TRY IT:
Using "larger" as the search string, find the matching lines below and copy them.

EXTRACTED DATA:
______________________________

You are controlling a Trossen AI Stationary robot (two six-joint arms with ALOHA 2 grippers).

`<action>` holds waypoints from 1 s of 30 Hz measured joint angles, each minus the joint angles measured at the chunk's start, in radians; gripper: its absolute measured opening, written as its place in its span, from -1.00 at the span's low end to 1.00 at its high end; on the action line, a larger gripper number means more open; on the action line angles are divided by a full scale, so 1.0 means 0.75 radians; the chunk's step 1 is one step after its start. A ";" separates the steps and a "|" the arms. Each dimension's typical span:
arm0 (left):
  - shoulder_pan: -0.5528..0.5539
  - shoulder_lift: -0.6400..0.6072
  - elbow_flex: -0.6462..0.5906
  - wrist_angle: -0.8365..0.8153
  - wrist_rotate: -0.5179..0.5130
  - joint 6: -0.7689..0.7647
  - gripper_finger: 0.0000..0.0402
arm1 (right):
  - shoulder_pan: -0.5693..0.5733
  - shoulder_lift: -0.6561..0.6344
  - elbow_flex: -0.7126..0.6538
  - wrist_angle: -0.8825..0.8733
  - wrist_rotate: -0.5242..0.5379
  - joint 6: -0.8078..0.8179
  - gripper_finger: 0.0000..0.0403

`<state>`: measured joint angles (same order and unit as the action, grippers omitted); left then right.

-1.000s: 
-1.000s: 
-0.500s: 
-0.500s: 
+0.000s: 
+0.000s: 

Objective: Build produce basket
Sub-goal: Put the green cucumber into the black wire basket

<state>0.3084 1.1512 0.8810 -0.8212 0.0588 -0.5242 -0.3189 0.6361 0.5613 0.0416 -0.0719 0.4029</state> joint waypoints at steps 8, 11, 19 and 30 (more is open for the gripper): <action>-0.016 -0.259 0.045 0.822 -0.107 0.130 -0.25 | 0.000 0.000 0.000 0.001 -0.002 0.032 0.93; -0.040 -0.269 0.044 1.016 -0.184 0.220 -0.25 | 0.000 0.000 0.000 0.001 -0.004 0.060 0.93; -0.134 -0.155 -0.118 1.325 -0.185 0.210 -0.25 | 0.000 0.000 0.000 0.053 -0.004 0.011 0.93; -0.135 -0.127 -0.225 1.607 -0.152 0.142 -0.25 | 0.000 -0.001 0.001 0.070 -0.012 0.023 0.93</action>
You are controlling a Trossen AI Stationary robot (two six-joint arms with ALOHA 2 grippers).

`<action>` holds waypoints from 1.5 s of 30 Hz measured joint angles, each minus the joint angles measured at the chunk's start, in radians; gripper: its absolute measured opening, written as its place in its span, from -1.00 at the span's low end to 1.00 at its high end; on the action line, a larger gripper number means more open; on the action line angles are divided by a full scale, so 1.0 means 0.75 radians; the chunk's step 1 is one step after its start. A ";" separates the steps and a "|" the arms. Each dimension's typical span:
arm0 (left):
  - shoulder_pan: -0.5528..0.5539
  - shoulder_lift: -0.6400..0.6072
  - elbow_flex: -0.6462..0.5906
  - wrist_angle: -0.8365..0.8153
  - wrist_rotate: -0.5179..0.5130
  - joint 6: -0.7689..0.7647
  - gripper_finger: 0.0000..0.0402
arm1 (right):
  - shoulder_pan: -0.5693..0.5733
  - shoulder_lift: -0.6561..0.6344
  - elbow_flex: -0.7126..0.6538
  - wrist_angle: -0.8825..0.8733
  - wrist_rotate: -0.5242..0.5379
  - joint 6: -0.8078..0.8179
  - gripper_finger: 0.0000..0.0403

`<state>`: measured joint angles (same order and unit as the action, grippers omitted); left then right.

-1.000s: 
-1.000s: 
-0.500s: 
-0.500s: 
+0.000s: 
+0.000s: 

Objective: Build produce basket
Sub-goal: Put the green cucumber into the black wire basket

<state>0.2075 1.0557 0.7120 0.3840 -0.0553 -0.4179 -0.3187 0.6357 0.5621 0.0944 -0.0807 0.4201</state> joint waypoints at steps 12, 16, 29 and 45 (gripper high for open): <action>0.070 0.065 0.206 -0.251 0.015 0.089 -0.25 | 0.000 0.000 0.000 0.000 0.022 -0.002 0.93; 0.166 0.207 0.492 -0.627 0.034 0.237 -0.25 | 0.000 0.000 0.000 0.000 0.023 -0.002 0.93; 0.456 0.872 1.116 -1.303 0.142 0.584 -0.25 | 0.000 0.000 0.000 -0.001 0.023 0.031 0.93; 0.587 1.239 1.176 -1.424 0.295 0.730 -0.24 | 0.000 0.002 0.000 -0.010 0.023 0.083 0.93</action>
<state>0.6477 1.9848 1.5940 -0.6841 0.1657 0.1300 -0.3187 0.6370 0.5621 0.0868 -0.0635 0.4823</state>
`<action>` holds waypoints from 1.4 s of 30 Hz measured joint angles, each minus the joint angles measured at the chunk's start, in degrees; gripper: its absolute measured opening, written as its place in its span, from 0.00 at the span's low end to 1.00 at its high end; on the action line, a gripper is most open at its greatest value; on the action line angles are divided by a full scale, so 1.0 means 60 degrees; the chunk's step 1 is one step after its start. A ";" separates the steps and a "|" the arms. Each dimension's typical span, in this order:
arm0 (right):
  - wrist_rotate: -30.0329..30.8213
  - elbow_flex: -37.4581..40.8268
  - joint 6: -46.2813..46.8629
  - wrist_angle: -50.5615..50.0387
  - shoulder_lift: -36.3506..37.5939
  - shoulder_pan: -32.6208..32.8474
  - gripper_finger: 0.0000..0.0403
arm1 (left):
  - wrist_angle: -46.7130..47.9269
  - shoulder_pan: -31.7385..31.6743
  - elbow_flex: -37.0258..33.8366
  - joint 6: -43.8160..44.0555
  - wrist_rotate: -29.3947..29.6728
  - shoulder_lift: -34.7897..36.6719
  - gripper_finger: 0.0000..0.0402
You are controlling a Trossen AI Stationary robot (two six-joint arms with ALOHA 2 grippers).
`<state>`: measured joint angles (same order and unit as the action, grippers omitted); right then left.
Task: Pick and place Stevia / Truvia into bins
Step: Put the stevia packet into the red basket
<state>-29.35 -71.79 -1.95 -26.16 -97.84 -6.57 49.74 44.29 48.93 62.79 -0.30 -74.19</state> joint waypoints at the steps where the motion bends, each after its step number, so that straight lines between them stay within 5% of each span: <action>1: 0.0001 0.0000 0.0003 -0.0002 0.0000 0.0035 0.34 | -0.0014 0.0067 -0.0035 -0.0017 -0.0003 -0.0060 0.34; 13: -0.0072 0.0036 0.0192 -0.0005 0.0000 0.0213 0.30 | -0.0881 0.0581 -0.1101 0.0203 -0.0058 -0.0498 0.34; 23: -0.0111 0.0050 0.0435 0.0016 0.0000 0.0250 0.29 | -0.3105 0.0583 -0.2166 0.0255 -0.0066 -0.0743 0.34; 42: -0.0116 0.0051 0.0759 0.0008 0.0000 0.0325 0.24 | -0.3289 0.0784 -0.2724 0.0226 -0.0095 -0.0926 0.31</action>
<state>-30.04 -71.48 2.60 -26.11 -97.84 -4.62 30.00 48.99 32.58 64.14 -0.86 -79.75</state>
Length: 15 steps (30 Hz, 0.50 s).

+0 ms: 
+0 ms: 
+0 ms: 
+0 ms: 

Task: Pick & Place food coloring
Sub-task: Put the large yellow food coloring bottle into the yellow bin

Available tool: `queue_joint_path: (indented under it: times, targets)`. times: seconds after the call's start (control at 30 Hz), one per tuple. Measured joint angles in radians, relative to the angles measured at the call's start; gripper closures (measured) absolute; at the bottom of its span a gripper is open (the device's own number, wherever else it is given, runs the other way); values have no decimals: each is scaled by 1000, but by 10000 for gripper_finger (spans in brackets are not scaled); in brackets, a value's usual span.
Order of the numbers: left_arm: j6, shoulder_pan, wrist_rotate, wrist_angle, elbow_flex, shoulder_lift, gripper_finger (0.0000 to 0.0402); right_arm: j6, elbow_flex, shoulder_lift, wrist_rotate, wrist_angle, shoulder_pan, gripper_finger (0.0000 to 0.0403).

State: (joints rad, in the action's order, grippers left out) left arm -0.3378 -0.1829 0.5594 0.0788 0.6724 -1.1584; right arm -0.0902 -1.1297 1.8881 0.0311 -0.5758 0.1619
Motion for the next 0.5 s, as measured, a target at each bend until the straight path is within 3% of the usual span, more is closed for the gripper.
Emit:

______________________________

EXERCISE SOLUTION:
`<action>` holds waypoints from 1 s of 30 Hz measured joint angles, each minus the joint angles measured at the chunk's start, in radians; gripper: its absolute measured opening, written as its place in its span, from -1.00 at the span's low end to 1.00 at its high end; on the action line, a larger gripper number means more open; on the action line angles are divided by a full scale, so 1.0 means 0.75 radians; the chunk's step 1 is one step after its start. A ";" separates the steps and a "|" the arms. Each dimension's typical span:
`<action>` holds waypoints from 1.5 s of 30 Hz measured joint angles, each minus the joint angles measured at the chunk's start, in radians; gripper: its absolute measured opening, written as its place in its span, from -1.00 at the span's low end to 1.00 at its high end; on the action line, a larger gripper number means more open; on the action line angles are divided by a full scale, so 1.0 means 0.75 radians; the chunk's step 1 is one step after its start. A ";" separates the steps and a "|" the arms. Each dimension's typical span:

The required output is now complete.